Figure 1. a) Three orthogonal localizer images (sagittal, transverse, and coronal, respectively) of the MUSE system showing the double oblique slab (solid yellow lines) and saturation bands (yellow boxes). The green box indicates the B0-shimming volume. b) Transverse slab in the Exablate system (solid yellow lines) with saturation bands (yellow boxes) in the phase encoding direction (here, right-left). c) Two 4-channel flex coils were used for signal detection in the Exablate experiments.

Figure 2. a)-d) MUSE system phantom study, and e)-h) MUSE system in-vivo study. a) show improved image quality when saturation bands are used, compared to b). Similarly, improved MRT precision can be seen in c) when using saturation bands, compared to d). The in-vivo results also show less artifacts, e), and higher precision, g), when saturation bands are used, compared to without saturation bands, f) and h).

Figure 3. Exablate experiment 1. a)-b) show magnitude and MRT precision maps for acquisitions without saturation bands, and c)-d) show magnitude and MRT precision maps for acquisitions with saturation bands (phase encoding is right/left). All images are with flow OFF. Mean ± SD of MRT precision in ROI (dashed black line) is given for each MRT map. Using saturation bands to image a smaller field-of-view, the same precision is achieved in a shorter scan time.

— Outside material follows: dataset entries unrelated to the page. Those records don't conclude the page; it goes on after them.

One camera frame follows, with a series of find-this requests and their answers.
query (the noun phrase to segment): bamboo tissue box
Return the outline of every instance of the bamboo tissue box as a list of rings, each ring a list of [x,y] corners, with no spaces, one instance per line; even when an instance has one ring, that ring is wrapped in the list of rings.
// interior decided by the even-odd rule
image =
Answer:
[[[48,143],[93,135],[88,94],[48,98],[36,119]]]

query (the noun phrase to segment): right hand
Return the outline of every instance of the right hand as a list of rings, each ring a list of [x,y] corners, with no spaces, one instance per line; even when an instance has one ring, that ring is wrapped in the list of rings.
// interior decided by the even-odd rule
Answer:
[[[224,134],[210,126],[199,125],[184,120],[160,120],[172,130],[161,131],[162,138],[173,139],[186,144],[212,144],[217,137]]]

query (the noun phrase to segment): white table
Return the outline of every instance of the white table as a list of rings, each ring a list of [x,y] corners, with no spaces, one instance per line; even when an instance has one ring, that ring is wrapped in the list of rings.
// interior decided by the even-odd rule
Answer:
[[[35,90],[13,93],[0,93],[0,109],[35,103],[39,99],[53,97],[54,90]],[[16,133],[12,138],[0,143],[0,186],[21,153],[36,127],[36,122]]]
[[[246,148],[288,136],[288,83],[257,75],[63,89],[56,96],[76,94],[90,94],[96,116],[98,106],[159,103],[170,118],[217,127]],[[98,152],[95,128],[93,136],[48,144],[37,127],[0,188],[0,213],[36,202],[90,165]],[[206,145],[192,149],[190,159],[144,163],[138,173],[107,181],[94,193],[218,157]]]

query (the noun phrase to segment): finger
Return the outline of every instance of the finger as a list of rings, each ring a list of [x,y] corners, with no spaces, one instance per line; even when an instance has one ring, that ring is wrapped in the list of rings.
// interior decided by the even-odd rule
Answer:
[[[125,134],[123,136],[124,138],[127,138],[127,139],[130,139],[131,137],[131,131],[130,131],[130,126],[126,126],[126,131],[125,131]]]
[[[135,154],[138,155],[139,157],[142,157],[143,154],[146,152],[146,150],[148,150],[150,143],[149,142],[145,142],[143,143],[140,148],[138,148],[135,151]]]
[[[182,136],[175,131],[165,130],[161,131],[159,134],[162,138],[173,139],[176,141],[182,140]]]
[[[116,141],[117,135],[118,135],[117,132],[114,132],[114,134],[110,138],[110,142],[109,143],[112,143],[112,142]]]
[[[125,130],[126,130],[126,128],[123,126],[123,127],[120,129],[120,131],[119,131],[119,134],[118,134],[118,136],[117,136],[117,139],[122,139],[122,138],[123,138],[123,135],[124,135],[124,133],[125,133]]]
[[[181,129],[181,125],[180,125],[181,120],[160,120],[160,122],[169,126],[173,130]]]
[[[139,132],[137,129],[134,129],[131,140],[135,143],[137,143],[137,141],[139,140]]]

Figure 4. Exablate experiment 2. a)-d) show magnitude and MRT precision maps for acquisitions without saturation bands, for flow OFF [a) and b)] and flow ON [c) and d)], respectively. Similarly, e)-h) show magnitude and MRT precision maps for acquisitions with saturation bands (phase encoding is anterior/posterior), for flow OFF [e) and f)] and flow ON [g) and h)], respectively. Mean ± SD of MRT precision in ROI (dashed black line) is given for each MRT map. Using saturation bands achieves the same precision when flow is OFF, but significantly better precision when flow is ON.